- _Exercise directions_: Range to output from the entries below: the line containing "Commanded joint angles" through the line containing "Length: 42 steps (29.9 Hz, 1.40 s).". Set it down exactly, ends included, nothing else.
** Provided data follows **
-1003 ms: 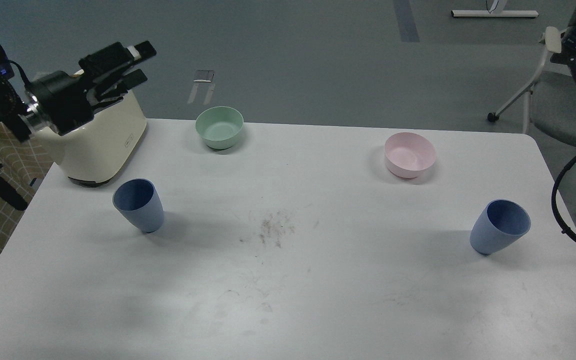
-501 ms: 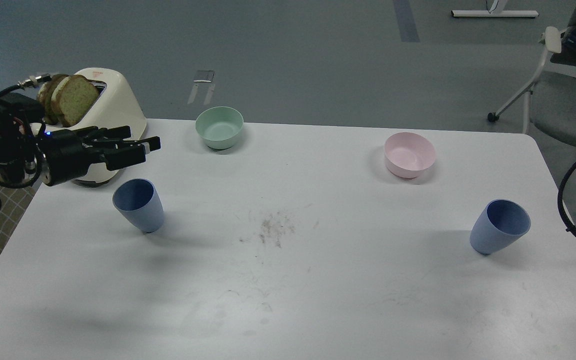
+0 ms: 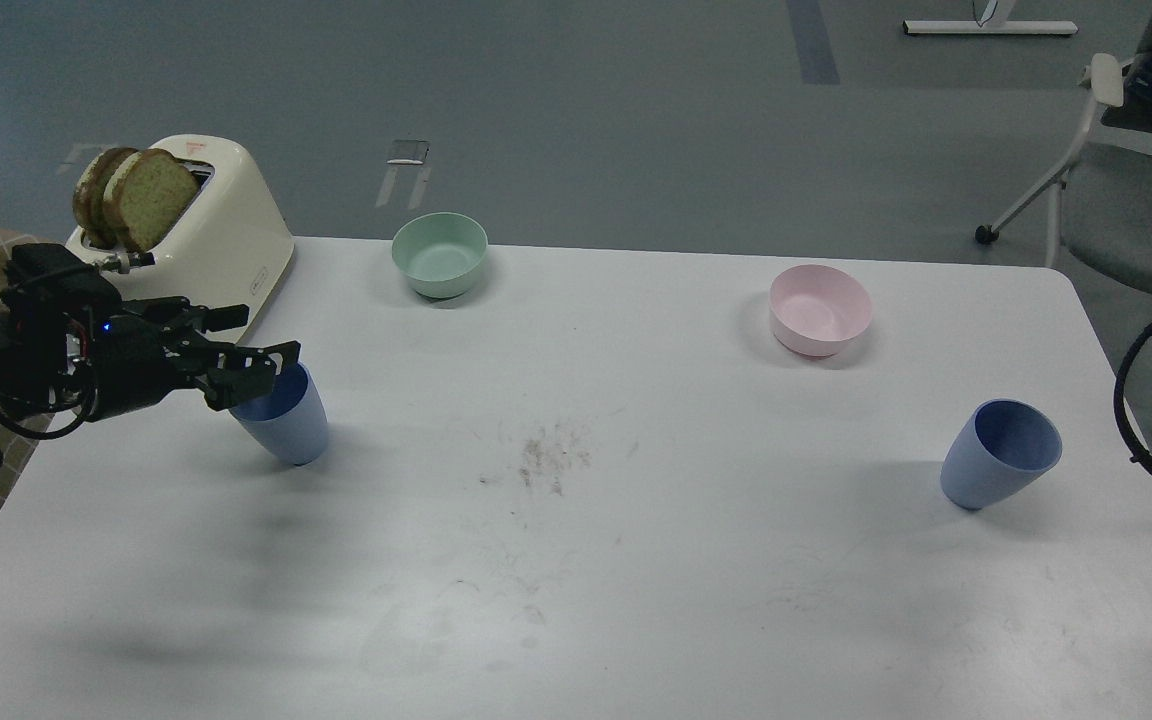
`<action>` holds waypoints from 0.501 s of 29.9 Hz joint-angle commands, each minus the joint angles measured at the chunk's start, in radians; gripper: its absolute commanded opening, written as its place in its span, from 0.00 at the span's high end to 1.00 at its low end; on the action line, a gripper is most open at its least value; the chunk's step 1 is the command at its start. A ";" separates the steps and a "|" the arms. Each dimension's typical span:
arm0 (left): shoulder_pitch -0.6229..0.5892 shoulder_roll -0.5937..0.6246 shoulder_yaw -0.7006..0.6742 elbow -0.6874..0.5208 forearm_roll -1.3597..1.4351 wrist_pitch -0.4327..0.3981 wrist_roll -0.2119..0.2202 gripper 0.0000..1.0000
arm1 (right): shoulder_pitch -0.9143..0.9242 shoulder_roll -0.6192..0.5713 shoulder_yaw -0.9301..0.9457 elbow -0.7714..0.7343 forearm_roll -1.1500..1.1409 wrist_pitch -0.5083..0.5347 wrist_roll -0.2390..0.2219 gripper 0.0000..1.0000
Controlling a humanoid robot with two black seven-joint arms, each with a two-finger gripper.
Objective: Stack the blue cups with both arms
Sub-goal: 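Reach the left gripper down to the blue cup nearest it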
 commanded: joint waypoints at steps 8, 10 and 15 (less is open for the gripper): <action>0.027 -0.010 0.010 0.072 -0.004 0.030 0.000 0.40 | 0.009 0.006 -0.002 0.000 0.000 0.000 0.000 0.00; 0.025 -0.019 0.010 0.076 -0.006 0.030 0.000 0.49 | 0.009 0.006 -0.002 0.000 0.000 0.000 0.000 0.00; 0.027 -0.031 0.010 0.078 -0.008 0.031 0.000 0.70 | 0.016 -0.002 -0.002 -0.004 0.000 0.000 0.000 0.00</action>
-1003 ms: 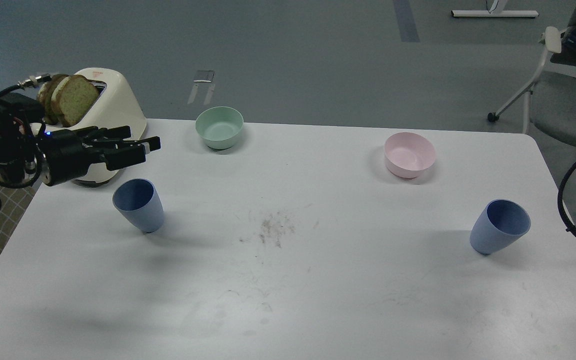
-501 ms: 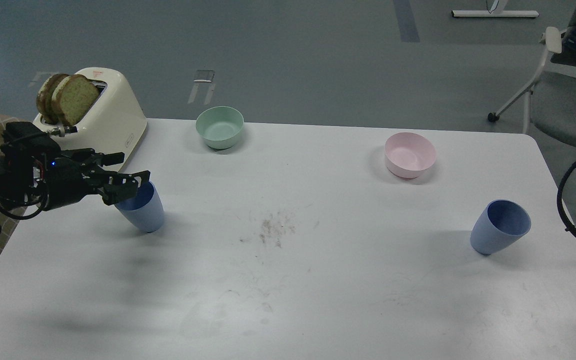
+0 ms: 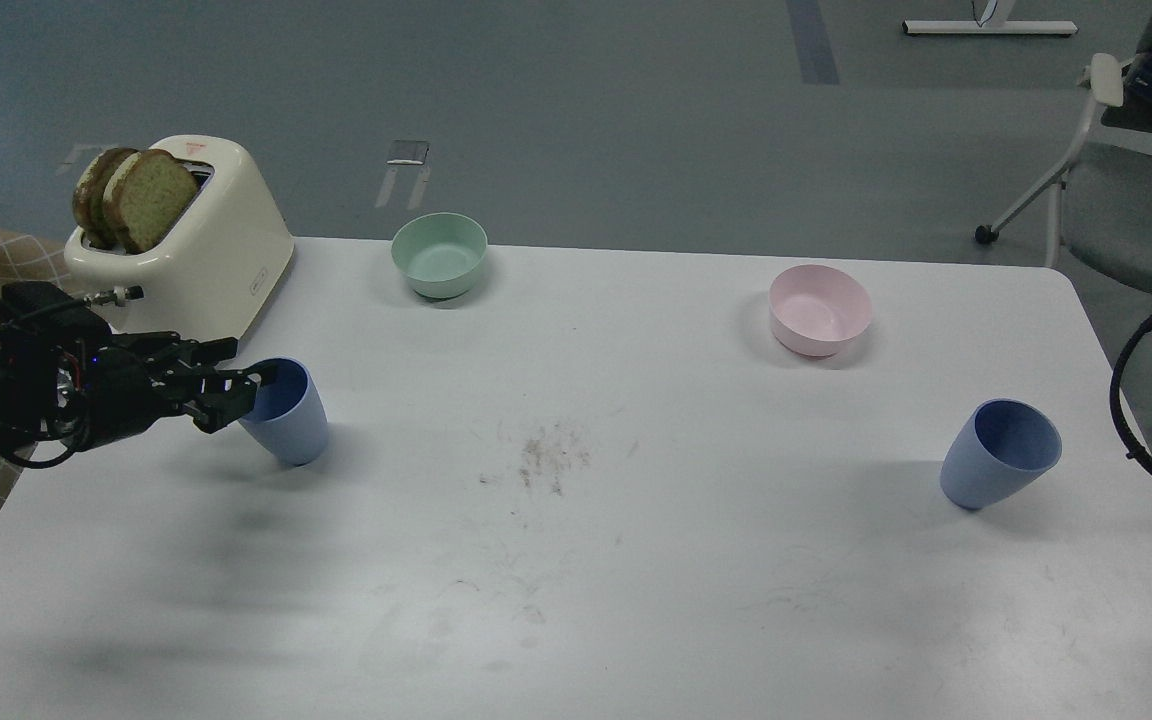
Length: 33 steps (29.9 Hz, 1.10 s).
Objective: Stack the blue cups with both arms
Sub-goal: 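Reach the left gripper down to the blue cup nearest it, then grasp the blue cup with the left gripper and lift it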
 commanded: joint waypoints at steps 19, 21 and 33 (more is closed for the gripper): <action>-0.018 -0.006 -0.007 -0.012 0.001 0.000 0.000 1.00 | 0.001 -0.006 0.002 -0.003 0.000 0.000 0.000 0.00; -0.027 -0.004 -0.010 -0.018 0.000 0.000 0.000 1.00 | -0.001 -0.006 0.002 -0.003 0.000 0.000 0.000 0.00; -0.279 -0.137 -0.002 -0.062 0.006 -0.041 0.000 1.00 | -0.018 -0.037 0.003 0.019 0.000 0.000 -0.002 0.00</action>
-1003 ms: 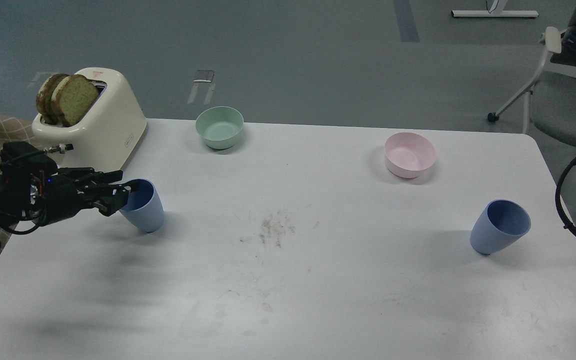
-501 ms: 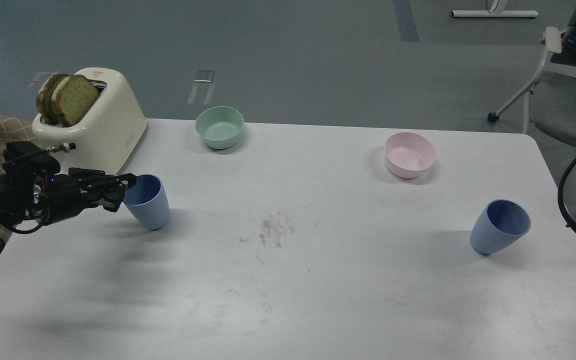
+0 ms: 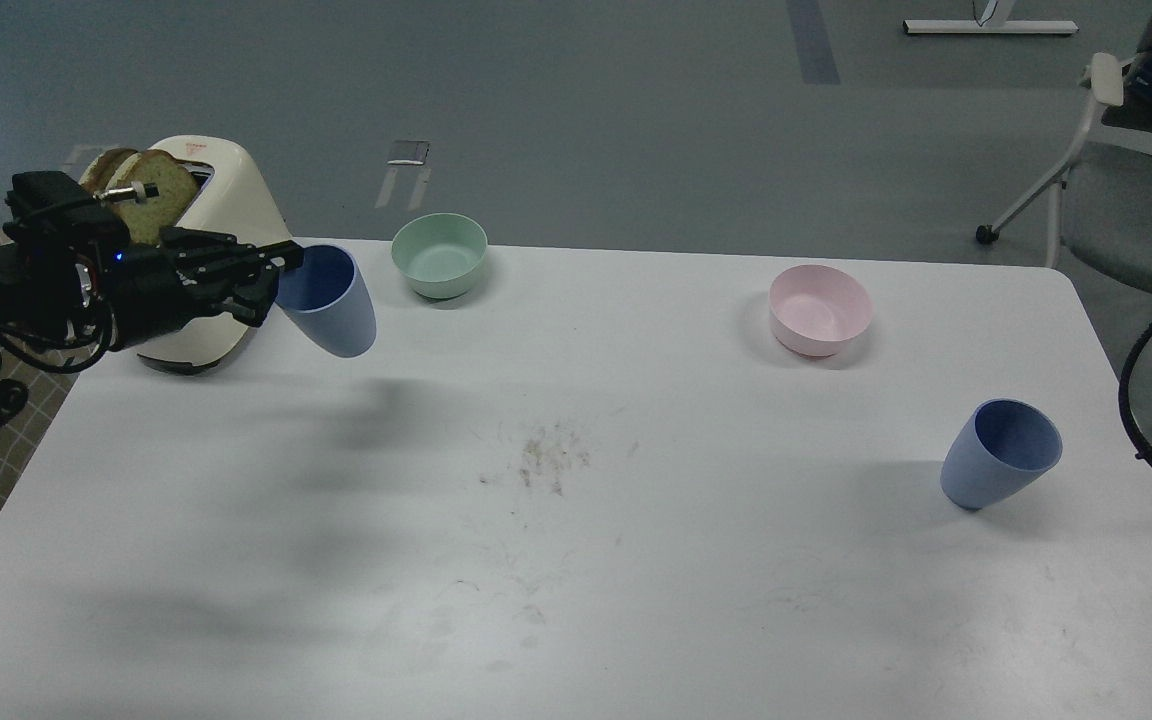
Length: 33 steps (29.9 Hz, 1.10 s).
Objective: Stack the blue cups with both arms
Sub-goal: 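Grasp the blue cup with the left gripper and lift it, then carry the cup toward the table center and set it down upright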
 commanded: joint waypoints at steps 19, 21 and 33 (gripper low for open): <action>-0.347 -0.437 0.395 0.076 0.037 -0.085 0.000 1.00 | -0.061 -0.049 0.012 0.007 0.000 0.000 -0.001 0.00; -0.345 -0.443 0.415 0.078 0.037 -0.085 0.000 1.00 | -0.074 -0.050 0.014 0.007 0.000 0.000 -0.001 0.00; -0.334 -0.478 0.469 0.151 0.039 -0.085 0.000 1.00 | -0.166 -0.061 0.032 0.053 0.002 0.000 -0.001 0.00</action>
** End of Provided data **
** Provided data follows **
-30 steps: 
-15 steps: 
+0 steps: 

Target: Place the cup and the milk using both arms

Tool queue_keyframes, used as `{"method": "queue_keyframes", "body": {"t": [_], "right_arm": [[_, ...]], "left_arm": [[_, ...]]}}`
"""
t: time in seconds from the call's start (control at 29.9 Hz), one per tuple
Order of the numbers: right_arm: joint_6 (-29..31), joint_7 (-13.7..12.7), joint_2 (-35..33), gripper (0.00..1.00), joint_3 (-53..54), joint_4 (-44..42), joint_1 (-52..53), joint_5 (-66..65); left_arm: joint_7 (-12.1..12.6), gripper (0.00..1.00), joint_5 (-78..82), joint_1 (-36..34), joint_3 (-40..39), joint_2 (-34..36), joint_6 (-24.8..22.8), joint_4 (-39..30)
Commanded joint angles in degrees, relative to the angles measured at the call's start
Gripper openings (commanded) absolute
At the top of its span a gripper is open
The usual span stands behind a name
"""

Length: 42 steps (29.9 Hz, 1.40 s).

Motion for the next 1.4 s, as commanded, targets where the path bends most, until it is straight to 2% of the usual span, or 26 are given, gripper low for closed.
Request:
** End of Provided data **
- _Response_:
Commanded joint angles in degrees, relative to the angles measured at the call's start
Gripper openings (commanded) absolute
At the top of its span a gripper is open
The usual span stands behind a name
"""

Length: 42 steps (29.9 Hz, 1.40 s).

The exercise requires no further work.